▼

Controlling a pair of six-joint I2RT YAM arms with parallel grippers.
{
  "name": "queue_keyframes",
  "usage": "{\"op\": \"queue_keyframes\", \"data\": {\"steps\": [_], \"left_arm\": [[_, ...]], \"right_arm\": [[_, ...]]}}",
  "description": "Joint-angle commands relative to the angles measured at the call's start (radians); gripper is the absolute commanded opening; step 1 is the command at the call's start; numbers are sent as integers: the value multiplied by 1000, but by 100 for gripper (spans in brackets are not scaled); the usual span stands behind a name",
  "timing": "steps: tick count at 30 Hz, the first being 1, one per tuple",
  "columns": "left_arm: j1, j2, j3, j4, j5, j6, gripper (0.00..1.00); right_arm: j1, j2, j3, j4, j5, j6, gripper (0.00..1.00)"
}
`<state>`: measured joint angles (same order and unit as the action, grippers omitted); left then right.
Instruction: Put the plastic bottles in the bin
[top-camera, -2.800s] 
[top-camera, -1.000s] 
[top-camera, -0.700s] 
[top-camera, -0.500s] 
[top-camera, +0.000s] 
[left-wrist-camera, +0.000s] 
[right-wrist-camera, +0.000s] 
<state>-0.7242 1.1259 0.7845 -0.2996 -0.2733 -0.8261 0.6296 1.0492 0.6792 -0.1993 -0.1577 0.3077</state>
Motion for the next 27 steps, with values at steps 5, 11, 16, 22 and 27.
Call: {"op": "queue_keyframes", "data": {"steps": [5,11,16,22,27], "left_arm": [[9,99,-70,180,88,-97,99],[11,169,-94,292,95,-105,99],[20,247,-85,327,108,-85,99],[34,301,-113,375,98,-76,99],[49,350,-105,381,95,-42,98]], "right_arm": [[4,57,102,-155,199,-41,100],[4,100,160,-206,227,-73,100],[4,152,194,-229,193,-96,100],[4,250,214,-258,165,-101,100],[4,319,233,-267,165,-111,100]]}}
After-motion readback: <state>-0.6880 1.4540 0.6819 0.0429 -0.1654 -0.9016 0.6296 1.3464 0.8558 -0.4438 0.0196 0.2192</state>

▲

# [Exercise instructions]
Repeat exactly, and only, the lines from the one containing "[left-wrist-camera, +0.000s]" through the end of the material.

# [Exercise answer]
[left-wrist-camera, +0.000s] 
[right-wrist-camera, +0.000s] 
<state>-0.7242 1.1259 0.7845 -0.2996 -0.2733 -0.8261 0.6296 1.0492 0.6792 -0.1993 -0.1577 0.3077</state>
Motion for the next 27 steps, with values at steps 5, 11, 16, 22 and 27.
Call: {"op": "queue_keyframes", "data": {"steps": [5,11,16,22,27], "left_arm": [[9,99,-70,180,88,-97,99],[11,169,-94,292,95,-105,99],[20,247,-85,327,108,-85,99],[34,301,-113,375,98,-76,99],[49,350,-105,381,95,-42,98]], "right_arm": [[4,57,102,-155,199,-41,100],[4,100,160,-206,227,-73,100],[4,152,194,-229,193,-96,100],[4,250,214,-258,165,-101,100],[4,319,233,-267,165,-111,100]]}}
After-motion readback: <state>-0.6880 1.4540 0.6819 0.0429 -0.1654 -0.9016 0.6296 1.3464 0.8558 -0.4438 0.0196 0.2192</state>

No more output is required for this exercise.